1 Introduction to Posit, Rstudio, & Markdown

This week our goals are to be able to:

Navigate the Posit and RStudio interface with proficiency.
Articulate the process of using RStudio to develop markdown documents.
Practice using markdown to format reproducible documents

1.1 Pre-work

Read https://posit.cloud/learn/guide to learn a little bit about the Posit cloud space
To get a quick intro to the Rstudio user interface
- watch this YouTube Video,
- or this one which is a little longer and provides some more motivation,
- or check out the Posit/Rstudio User Guide (if you prefer reading to videos).
Check out the Posit/RStudio Introduction to Rmarkdown and Quarto
Peruse the material below and complete week 1 concept check (in Canvas)
Open the 01-2_Problem-Set.Rmd file from the files pane in the lower right and be ready to work through these materials on Monday.

1.2 Posit

Posit, the company, used to be called RStudio, but as they expanded beyond offering services just for R they decided to change their name. I thought that RStudio, the software, was also going to change names, because it is not just for working with R, but it hasn’t yet changed names. Posit now makes RStudio (which is still open source!) and also hosts RStudio servers via Posit.cloud that we pay for to help you all learn R, basic programming, data science, and engineering data analytics.

Within the Posit Cloud you will see “Spaces” to the left including the BSE 3144 workspace for this class. Within this workspace there are projects for each week. I can make “assignment” projects, which means that when you open the project it will make a copy of the project that you own and can edit and complete. Think about each of these new projects you make as your personal notebook for the class. Add your notes as you work through the material.

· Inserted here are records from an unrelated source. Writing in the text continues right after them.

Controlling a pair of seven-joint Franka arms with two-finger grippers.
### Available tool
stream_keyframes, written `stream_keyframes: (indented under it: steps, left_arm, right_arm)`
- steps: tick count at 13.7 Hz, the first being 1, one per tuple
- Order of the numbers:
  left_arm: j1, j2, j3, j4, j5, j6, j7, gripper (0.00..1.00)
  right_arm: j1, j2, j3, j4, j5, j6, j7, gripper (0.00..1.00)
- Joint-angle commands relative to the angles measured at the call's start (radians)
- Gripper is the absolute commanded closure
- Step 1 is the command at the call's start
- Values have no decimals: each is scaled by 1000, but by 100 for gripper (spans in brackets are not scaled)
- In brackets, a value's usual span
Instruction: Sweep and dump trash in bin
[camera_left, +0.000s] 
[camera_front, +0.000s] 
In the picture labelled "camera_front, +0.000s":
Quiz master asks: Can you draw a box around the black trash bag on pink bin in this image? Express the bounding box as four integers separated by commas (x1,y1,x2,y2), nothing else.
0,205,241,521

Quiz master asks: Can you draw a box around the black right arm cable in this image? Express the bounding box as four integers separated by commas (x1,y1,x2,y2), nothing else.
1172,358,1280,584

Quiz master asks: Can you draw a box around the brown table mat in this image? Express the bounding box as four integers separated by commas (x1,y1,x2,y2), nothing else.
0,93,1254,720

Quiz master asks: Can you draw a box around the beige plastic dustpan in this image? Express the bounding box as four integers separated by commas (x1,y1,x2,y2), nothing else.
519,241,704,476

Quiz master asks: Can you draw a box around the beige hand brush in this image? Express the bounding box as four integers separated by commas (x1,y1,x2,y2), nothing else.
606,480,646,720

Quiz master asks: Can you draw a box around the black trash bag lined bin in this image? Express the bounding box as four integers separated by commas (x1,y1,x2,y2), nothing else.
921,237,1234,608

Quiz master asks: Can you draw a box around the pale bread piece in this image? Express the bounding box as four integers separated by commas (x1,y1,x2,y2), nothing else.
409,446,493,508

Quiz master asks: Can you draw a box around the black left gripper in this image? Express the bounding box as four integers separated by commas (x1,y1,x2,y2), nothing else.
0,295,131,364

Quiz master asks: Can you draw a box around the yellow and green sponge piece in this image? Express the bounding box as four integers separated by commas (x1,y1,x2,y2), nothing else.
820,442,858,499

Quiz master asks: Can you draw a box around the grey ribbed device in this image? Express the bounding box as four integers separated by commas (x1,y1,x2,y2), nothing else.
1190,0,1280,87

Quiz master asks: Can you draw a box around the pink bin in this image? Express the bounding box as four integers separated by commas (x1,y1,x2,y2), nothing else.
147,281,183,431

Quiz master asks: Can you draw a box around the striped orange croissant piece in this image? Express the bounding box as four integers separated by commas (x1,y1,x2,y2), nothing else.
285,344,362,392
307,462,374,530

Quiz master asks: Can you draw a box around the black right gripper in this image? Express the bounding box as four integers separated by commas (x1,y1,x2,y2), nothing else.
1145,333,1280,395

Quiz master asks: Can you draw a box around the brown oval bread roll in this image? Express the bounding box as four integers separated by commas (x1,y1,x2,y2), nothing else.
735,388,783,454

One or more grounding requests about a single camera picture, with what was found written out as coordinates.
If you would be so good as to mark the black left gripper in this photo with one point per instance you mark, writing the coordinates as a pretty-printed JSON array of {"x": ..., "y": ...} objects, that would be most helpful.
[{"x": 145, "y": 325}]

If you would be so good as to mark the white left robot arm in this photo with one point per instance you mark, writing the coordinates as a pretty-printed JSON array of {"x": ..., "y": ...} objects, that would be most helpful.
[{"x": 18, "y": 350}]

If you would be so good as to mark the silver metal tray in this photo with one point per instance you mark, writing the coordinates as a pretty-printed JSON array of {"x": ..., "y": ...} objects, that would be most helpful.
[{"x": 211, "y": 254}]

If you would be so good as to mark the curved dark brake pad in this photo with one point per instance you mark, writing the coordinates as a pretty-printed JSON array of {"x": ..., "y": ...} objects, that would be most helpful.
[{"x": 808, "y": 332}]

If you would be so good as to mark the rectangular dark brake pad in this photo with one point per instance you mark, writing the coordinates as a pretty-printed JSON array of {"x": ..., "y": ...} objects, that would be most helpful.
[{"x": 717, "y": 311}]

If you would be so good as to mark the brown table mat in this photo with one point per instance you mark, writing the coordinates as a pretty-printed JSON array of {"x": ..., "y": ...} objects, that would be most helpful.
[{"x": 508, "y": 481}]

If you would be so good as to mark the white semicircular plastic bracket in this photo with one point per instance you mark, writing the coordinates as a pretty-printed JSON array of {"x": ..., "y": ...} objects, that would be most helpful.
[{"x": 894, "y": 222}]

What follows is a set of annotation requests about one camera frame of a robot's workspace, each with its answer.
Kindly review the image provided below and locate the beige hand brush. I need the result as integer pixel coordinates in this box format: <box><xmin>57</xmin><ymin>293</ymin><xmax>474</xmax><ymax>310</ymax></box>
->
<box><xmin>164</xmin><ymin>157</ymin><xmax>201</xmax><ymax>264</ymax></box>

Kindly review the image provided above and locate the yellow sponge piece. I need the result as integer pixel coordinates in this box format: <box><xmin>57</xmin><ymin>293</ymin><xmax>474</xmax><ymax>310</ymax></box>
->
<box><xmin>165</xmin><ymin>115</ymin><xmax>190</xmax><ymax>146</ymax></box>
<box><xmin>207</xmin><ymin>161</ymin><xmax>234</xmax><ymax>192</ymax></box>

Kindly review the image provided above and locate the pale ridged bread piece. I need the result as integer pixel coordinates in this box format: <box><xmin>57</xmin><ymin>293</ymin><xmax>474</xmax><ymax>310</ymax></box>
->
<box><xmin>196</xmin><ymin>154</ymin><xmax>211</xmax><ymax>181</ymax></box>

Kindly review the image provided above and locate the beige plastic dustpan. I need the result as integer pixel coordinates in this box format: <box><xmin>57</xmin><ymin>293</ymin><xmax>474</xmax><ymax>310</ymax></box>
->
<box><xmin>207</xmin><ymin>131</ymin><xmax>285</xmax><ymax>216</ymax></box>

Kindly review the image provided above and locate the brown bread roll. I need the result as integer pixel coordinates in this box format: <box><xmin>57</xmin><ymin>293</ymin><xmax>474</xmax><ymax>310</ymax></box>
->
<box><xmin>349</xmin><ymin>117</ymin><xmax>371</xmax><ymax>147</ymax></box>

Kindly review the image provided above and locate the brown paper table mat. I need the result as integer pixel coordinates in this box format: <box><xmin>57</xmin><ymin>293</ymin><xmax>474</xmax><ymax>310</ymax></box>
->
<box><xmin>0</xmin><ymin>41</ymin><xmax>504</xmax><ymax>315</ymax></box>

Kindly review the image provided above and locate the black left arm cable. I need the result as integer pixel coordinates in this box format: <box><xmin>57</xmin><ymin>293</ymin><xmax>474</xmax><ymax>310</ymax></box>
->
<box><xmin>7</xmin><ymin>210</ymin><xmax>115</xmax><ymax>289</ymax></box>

Within the project is the RStudio interface. This is just like if you installed R and RStudio on your computer only it is in a website. You can download R and RStudio on your computer if you like, following the directions at https://posit.co/download/rstudio-desktop/, but especially as we get deeper into the material installing packages can take a good chunk of time. By working in the environment we have set up for you in the Posit Cloud you can hopefully spend time learning in class or at home as opposed to setting up your computing environment. We will cover installing packages next week, and setting up your environment is a useful skill, but it is largely an exercise in patience, with the occasional internet troubleshooting/debugging (which we will cover in detail by week 03).

1.3 Rstudio

Rstudio (or Posit if they ever change it) is an integrated development environment, or IDE. An IDE is a program in which you can write code, view the outputs it creates, keep your code and outputs organized, and many other useful things. You can write R code in RStudio as well as many other programming languages. RStudio has lots of nice features. You can check out many of them by scanning through the menu bar. Tools>Global Options… also has many nice customization options including the the coveted hacker dark mode themes in the “Appearance” tab by changing the Editor Theme. A good IDE can make learning a language much easier, and even if you are an experienced coder a good IDE can make you much more efficient.

Let’s take a look around the RStudio window. You will see several panes within the RStudio window.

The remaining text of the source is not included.